Introduction
The condition hydrocephalus can be distinguished as the dilation of the
cerebral ventricles due to an excessive accumulation of cerebrospinal
fluid (CSF) (1)–(4). This fluid buildup can be caused
by an imbalance between the production and absorption of the CSF within
the brain with the root variable etiology, including precursors such as
hemorrhage, congenital malformations, and tumors(1),(2),(5). Treatment typically involves the
insertion of a shunt system, including a shunt catheter into the brain’s
ventricular space to drain excess CSF (6). Shunt
failure is one of the highest among all neurological devices with
40-50% requiring revision within the first two years and 80% within 10
years (7),(8). Obstruction of the ventricular catheter
accounts for 70% of shunt failures, which makes it the most prevalent
failure modality compared to infection, over-drainage, and loculated
ventricles (6). The dominant cell types involved in
the blocking of these holes are astrocytes and cells of the
monocyte-macrophage lineage, suspected to be due to inflammatory stimuli(6),(9),(10).
Posthemorrhagic hydrocephalus (PHH), one of the most common forms of
hydrocephalus, is a result of an intraventricular hemorrhage (IVH). In
premature infants, IVH is generally a consequence of a germinal matrix
hemorrhage (GMH); in adults, IVH can result from an intracerebral
hemorrhage (ICH) (11)–(13). The development of PHH in
adults begins with an ICH that advances into an IVH in 42-52% of adult
patients (11). For neonates born prematurely, 20%
develop an IVH or GMH, while 50% of those individuals develop PHH(14). These hemorrhages introduce blood into the CSF,
resulting in the disruption of cells of the ventricular zone (VZ) that
leads to increased dilation and permeability of the ventricle(2),(14).

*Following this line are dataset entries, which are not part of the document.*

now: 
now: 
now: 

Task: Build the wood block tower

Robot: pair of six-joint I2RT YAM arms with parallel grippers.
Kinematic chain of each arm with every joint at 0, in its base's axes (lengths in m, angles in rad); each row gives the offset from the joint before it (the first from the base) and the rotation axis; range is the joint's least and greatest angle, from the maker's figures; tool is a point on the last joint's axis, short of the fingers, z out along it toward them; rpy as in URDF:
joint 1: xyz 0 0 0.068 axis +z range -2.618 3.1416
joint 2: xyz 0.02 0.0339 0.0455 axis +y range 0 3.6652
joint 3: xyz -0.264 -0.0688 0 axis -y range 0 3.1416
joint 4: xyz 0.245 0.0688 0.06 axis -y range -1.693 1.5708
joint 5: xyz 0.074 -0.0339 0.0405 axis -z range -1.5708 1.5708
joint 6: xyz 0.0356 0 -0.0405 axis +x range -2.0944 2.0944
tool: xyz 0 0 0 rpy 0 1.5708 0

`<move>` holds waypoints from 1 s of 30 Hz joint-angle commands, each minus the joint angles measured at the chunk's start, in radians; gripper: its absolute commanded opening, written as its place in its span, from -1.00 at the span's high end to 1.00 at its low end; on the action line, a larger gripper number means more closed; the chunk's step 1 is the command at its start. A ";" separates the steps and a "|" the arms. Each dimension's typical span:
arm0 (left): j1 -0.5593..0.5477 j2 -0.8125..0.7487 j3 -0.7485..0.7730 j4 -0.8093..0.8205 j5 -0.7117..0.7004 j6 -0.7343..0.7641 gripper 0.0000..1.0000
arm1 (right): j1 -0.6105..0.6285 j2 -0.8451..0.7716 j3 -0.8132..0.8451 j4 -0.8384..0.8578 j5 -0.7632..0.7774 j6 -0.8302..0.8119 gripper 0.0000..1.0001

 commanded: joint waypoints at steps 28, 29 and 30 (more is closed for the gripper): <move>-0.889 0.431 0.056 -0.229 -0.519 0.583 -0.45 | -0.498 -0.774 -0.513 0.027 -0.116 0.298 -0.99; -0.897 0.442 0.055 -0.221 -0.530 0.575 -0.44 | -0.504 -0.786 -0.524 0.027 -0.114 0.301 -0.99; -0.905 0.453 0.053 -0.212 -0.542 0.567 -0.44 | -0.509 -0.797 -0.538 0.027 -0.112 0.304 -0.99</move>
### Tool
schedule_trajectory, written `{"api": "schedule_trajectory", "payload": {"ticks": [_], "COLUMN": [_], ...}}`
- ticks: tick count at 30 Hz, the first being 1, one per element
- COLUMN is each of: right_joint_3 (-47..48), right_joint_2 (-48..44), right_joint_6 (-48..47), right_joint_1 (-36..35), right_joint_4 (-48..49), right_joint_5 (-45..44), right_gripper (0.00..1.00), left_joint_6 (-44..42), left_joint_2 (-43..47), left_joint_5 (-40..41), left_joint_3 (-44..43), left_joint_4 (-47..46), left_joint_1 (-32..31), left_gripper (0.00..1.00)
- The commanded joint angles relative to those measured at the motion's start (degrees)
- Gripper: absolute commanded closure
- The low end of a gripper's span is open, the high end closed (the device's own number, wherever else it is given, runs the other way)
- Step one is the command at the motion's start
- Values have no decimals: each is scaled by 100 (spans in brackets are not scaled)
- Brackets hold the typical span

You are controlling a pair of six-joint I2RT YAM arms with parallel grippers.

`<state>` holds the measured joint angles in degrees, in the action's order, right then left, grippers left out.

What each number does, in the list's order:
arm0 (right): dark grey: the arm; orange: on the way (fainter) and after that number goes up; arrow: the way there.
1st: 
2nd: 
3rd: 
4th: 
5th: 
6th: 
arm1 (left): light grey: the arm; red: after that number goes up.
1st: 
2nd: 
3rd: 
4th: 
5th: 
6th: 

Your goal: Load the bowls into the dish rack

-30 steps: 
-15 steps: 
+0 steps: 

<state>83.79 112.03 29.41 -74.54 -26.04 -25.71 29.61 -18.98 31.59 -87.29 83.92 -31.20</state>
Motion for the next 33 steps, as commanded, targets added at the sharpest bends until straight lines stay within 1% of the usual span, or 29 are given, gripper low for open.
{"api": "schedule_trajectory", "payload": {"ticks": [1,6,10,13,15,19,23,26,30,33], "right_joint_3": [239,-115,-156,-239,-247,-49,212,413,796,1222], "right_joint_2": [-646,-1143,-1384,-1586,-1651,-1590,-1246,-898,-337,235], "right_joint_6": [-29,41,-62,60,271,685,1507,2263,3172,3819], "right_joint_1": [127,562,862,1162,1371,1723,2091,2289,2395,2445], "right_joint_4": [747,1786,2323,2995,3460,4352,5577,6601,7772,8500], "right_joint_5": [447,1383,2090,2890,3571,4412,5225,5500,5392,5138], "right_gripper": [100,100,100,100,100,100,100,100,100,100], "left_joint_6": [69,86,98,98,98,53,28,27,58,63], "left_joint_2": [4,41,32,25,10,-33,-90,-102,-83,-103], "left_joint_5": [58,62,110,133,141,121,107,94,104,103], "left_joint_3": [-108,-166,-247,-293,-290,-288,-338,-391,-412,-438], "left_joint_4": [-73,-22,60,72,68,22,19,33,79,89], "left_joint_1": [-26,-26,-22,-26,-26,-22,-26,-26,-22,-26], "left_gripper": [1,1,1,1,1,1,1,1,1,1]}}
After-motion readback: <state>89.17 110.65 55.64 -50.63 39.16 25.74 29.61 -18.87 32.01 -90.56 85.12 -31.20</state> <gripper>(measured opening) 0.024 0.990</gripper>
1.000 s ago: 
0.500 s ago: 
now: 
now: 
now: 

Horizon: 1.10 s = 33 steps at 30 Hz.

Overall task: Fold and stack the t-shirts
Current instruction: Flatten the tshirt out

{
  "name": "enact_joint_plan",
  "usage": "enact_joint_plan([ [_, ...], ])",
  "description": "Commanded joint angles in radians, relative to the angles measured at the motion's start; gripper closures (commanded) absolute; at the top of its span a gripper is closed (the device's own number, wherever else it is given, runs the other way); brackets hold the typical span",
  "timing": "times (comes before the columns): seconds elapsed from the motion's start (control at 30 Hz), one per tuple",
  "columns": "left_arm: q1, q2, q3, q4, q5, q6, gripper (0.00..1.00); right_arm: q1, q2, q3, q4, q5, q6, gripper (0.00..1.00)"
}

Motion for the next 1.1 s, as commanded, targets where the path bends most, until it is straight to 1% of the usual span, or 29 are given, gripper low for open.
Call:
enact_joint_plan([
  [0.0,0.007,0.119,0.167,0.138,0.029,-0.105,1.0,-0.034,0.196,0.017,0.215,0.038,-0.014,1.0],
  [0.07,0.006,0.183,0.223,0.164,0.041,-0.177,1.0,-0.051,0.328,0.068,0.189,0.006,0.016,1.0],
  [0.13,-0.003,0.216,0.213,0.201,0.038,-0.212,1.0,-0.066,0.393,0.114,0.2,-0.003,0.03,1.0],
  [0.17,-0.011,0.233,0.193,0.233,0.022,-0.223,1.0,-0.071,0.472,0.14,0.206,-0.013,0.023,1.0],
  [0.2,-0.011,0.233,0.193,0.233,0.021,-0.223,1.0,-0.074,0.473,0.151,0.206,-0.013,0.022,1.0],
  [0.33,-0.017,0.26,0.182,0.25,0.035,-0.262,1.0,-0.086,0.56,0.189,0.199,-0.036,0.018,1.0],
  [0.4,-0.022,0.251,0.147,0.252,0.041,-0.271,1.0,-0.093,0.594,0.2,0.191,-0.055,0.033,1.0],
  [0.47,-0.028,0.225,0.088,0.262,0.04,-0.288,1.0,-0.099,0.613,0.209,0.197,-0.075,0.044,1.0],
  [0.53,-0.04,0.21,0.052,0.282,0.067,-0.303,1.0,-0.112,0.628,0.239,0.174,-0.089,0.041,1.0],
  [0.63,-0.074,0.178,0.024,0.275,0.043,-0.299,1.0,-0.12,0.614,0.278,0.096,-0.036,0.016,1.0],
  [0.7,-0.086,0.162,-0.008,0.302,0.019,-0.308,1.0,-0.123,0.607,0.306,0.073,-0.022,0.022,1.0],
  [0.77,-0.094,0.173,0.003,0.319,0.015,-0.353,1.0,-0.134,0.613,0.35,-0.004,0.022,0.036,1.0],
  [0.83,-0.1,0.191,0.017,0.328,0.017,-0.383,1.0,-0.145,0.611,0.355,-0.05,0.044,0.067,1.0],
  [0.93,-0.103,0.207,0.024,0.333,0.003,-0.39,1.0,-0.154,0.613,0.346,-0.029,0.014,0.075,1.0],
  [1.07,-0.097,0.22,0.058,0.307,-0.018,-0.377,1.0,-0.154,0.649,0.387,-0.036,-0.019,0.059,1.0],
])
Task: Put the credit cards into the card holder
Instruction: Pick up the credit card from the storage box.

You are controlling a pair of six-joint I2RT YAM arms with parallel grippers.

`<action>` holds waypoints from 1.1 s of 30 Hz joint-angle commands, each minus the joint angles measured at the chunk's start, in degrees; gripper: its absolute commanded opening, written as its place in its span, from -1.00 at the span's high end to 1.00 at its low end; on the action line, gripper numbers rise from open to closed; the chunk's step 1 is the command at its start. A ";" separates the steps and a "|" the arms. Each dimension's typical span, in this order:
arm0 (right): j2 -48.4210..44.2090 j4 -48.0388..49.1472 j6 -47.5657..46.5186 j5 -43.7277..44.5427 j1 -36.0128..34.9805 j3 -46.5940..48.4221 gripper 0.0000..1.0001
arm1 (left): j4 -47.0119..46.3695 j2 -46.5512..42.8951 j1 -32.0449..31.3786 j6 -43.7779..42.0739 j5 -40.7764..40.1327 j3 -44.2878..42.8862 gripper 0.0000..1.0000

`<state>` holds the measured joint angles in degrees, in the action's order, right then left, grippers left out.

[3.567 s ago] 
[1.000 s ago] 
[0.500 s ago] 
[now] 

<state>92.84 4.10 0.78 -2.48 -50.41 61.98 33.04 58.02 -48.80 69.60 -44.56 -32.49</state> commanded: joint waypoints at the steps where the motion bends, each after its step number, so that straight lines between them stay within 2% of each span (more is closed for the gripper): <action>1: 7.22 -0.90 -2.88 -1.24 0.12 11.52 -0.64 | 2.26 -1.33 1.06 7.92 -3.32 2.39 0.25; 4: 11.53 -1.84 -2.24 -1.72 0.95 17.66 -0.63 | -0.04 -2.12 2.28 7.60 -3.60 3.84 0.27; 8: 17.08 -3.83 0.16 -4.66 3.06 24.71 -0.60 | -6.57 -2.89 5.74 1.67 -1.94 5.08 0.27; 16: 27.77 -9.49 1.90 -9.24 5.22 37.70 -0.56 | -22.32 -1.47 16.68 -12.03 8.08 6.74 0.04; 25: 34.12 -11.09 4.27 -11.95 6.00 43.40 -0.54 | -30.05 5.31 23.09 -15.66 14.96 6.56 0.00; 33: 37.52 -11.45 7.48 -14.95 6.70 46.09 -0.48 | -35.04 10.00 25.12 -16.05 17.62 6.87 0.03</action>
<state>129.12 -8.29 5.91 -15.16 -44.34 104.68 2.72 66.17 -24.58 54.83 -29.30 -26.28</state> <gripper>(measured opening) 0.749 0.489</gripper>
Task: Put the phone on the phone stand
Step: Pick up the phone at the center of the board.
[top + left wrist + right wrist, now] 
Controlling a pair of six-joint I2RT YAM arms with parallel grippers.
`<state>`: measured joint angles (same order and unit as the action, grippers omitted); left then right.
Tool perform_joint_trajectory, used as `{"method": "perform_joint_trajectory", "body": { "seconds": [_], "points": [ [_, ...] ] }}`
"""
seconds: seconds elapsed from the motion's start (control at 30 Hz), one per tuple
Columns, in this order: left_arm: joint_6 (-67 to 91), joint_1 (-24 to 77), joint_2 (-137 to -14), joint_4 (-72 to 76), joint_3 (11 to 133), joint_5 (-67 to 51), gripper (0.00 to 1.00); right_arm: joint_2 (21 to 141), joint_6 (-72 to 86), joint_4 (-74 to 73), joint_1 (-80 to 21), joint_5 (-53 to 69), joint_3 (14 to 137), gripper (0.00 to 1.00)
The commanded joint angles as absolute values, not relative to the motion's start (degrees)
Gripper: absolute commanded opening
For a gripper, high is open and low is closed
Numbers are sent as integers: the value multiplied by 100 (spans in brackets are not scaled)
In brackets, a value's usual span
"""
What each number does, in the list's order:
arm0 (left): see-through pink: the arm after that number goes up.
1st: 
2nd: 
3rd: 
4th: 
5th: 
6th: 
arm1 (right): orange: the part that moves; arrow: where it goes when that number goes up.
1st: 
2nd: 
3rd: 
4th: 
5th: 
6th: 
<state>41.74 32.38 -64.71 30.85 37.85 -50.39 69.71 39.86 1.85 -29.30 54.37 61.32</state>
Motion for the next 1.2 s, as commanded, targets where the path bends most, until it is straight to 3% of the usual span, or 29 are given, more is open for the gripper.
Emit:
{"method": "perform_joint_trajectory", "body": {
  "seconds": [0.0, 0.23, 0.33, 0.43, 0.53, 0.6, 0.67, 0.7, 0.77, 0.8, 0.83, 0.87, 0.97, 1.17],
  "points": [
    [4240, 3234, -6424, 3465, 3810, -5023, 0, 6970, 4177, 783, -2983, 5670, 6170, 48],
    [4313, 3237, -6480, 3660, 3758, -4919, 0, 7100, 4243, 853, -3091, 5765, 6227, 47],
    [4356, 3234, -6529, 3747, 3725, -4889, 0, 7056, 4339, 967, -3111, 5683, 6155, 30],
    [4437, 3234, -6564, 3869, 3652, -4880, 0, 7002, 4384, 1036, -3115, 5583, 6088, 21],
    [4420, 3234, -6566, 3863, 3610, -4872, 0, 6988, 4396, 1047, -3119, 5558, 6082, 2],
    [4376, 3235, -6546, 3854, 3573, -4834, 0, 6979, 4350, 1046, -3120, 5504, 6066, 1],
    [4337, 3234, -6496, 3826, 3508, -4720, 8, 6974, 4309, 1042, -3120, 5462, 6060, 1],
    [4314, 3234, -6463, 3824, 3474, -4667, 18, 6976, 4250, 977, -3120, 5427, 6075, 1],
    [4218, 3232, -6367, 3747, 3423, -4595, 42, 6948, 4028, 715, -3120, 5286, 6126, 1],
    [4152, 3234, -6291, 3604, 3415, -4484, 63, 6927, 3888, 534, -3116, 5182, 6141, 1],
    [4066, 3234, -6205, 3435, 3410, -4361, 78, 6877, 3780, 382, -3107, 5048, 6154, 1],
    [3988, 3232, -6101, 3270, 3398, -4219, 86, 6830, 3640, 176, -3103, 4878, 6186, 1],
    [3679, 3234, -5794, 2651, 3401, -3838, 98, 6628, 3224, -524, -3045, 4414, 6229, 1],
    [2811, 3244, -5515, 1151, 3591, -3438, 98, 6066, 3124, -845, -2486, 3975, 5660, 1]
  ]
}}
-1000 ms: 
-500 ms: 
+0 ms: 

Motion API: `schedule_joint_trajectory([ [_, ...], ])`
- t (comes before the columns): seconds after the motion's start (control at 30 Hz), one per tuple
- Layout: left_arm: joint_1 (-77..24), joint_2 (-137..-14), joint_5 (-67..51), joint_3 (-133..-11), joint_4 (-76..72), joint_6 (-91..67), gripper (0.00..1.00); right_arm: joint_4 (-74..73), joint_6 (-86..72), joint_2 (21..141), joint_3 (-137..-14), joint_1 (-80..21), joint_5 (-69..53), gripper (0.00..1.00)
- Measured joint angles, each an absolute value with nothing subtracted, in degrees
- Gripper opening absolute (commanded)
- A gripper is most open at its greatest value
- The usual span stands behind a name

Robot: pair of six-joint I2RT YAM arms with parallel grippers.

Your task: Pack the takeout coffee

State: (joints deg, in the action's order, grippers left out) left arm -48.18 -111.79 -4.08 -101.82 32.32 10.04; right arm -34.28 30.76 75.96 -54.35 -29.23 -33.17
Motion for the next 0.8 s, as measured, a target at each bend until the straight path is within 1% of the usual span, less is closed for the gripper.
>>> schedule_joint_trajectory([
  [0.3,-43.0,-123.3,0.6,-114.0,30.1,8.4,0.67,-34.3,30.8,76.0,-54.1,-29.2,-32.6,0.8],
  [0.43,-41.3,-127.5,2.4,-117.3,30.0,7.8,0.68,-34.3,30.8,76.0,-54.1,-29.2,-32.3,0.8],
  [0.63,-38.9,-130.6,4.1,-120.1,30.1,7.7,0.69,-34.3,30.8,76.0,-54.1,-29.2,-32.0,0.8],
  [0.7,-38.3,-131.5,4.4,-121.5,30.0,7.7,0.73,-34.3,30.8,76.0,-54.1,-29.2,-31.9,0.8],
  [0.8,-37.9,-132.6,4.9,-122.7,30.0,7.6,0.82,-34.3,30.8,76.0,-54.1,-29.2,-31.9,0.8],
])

In addition to etiology, blood brain barrier (BBB) breakdown from shunt
insertion can play a major role in the CSF blood content(10),(15),(16). The BBB, like the ventricular zone, is
composed of a layer of ependymal cells held together by tight junctions
regulating the movement of molecules, ions, and cells between the blood
and the interstitial fluid of the brain (16). Initial
insertion of the ventricular catheter is concurrent with the trauma
resulting in the disruption of cells, tissue, and blood vessels. This
disruption during shunting can cause hemorrhages and edema in the
ventricular space (17). Edema reaches a maximum at day
one post-surgery while healing of the BBB insult can take two to three
weeks resulting in further exposure of the VZ to blood products(15),(17),(18). Disruption of the VZ, following blood
exposure, is a result of an overall loss of ependymal cells allowing for
increased CSF accumulation and prolonged inflammation(11). Ependymal cell loss can be attributed to cell
junction dislocation and neural stem cell (NSC) differentiation
impairment creating denuded areas for astrocyte exposure to the blood
products (13),(14).
An inflammatory response occurs within the ventricles following the
infiltration of blood, which stimulates the activation of astrocytes and
microglia (10),(19). This astrocyte and microglia
activation is maintained for up to 28 days post shunt
insertion(20). Glial activation is a result of various
cytokines and growth factors produced by the activated microglia and
leads to the rapid proliferation of astrocytes(20)–(22). In response to this activation, an
astrocyte layer is created to cover the denuded areas, from loss of
ependymal cells, which was shown to increase cellular migration and
attachment to the shunt surface (19),(23). Blood
within the CSF has been shown, in vivo , to cause an increase in
shunt obstruction causing failure making up 34.8% of shunt revisions(24). It has been theorized that the loss of VZ
integrity allows for a higher infiltration of astrocytes into the
ventricular zone by astrogliosis (14).
The current study aims to investigate the impact of whole blood exposure
on mouse astrocyte cells and its direct influence on ventricular shunt
catheter obstruction. In this way, we examine the role blood plays on
the foreign body response to chronic indwelling shunt catheters. Other
studies have shown that the disruption of ependymal layer in the VZ
allows for the activation of astrocytes resulting in the infiltration
into the ventricular space (25). In this study anin vitro model has been developed to mimic the introduction of
blood to the CSF by breaking of the BBB following catheter insertion and
the response of astrocytes to this stimulus is evaluated. This 3D model
can be applied in various tests to allow for a catheter to be exposed to
various stimuli in static culture. We hypothesize that the activation of
astrocytes will occur when exposed to blood over a two-week period,
representing the healing time of the permeable BBB, and result in an
increase of cellular attachment to the surface of the catheter.